Psychiatra oburzony akcją "nie świruj". Twierdzi, że jest jak "polskie obozy śmierci"

Katarzyna Chudzik
Kilka dni temu w sieci pojawiła się kampania "Nie świruj, idź na wybory". O tym, dlaczego jest niedopuszczalna i w czym przypomina całą aferę z "polskimi obozami śmierci" rozmawiam z dr Maciejem Matuszczykiem – sekretarzem Zarządu Głównego Polskiego Towarzystwa Psychiatrycznego. Jego słowa ważne są również dla rodziców, bo – szczęśliwie – nie tylko media i opinia publiczna wychowują najmłodsze pokolenie.
"Nie świruj, idź na wybory" oburzyło wielu Polaków Facebook.com
Polskie Towarzystwo Psychiatryczne opublikowało oświadczenie, w którym sprzeciwia się próbom stygmatyzacji osób z zaburzeniami i chorobami psychicznymi. Nie napisano w nim jednak wprost, że chodzi o kampanię “Nie świruj, idź na wybory”, w której znane osoby parodiowały osoby z zaburzeniami psychicznymi Związek czasowy jest oczywisty, w ostatnich dniach pojawiło się wiele komunikatów, filmów i grafik stygmatyzujących osoby chorych psychicznie. Tak jak państwo polskie reaguje za każdym razem, kiedy w mediach mowa o “polskich obozach śmierci”, tak my reagujemy, kiedy tworzy się nieprawdziwy wizerunek osoby z zaburzeniami psychicznymi, obraża się je i traktuje jak gorsze.


Żarty o Żydach są w debacie niedopuszczalne i to samo powinno dotyczyć dyskredytowania osób z zaburzeniami, które są przecież w słabszej formie i często nie mogą się bronić.

Kojarzy pan z mediów inne sytuacje, w których godność osób z zaburzeniami psychicznymi była naruszana?

Pamiętam np. reklamę "stop wariatom drogowym", w której też wykorzystywało się wizerunek osoby w kaftanie bezpieczeństwa. W komercyjnej reklamie ubezpieczalni!

Notorycznie, gdy ktoś ma problemy z decyzyjnością i działa w sposób sprzeczny, mówi się, że "ma schizofrenię". To nie hiperbola, to konkretny zamiar, którym jest dyskredytacja. Podobnie politycy – gdy chcą obrazić swoich oponentów, mówią, że tamci są chorzy psychicznie, używają słów czy gestów, których oczywistym celem jest obrażenie.

Pojawia się skojarzenie, że choremu psychicznie nie można ufać, nie warto go słuchać.
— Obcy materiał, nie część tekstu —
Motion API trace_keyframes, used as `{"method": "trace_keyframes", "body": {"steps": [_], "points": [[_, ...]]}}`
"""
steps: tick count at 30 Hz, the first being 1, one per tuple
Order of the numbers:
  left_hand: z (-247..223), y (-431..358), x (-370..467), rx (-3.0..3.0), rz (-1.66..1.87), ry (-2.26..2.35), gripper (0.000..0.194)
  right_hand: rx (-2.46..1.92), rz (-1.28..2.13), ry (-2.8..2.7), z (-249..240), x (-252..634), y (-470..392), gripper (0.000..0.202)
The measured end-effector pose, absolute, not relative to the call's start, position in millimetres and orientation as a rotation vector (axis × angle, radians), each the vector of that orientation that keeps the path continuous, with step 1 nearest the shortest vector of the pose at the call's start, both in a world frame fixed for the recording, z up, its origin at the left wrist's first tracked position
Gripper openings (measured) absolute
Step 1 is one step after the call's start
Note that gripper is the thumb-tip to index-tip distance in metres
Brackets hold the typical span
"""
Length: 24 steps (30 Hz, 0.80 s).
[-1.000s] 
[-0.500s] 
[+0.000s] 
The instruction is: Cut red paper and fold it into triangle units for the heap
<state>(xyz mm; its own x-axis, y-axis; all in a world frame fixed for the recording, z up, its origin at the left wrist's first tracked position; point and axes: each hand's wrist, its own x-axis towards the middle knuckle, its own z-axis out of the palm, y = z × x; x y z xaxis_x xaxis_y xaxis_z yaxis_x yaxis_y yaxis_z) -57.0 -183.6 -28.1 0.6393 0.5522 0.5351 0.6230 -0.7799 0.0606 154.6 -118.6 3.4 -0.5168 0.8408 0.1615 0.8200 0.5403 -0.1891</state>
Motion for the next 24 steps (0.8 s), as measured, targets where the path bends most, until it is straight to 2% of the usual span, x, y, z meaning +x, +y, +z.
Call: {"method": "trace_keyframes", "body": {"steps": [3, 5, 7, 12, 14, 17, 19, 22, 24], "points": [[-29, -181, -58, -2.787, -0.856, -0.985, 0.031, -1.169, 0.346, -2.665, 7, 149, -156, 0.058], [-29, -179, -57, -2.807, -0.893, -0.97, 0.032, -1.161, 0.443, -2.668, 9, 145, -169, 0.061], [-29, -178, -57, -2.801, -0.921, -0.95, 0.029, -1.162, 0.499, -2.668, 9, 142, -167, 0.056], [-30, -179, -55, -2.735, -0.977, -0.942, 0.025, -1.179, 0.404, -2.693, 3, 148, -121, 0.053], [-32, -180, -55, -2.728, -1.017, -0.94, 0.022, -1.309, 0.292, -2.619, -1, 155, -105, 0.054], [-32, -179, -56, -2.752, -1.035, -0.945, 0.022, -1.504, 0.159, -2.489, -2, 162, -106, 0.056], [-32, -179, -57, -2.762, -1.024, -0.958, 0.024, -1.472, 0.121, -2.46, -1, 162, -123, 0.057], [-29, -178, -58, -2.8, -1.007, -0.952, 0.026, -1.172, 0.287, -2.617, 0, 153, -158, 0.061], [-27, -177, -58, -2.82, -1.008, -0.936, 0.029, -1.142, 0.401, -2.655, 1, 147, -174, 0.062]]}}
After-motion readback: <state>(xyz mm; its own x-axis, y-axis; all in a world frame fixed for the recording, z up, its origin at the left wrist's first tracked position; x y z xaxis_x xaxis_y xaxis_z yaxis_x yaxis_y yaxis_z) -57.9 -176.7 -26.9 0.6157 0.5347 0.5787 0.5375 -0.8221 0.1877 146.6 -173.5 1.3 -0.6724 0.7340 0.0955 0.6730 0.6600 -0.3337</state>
Tak, w kampaniach takich, jak “Nie świruj, idź na wybory” odbiorca może odnieść wrażenie, że osoba z problemami psychicznymi ma określony światopogląd, nie ma mocy politycznej czy obywatelskiej. Jest ośmieszona i niedecyzyjna. Oddalając zarzuty o "brak dystansu" dodam, że w tej kampanii problemem jest nie tylko słowo, ale również zestaw zachowań jednoznacznie kojarzących się z problemami psychicznymi.

Czy sformułowanie "ale masz schizę" powinniśmy traktować równoznacznie z "nie bądź takim Downem", czyli uznawać je za skandaliczne?

Oczywiście. Jeśli używamy nazw chorób albo ich skojarzeń do określenia działań człowieka, to jest to niedopuszczalne. Na początku XX wieku łacińskie formy słów “debil” i “idiota” uchodziły za określenia osób upośledzonych umysłowo. Dziś używa się go na potęgę, dalej ma negatywne konotacje, ale nie kojarzą się już tak jednoznacznie z chorobą psychiczną.

W Polsce bardzo często używa się nazewnictwa grup mniejszościowych do obrażenia kogoś – wystarczy wspomnieć cygana czy geja – co wynika z braku tolerancji dla inności, rozumianej również jako innego stanu umysłu. My, jako Polskie Towarzystwo Psychiatryczne, powinniśmy za każdym razem na to reagować.

W oświadczeniu napisano również, że nie zgadzacie się na dzielenie ludzi na tych z zaburzeniami i zdrowych.

To było najważniejsze przesłanie. Każdego z nas może spotkać kryzys psychiczny albo choroba. Znam wiele osób, które były stabilne i świetnie radziły sobie w życiu, ale później jakieś wydarzenie sprawiło, że rozpoczął się poważny kryzys. To nie zależy od naszej inteligencji, wykształcenia, poziomu życia, dotychczasowych doświadczeń.

Nie życzę nikomu, żeby w takiej sytuacji stał się ofiarą uprzedzeń, które sam wcześniej – mniej lub bardziej świadomie – utrwalał.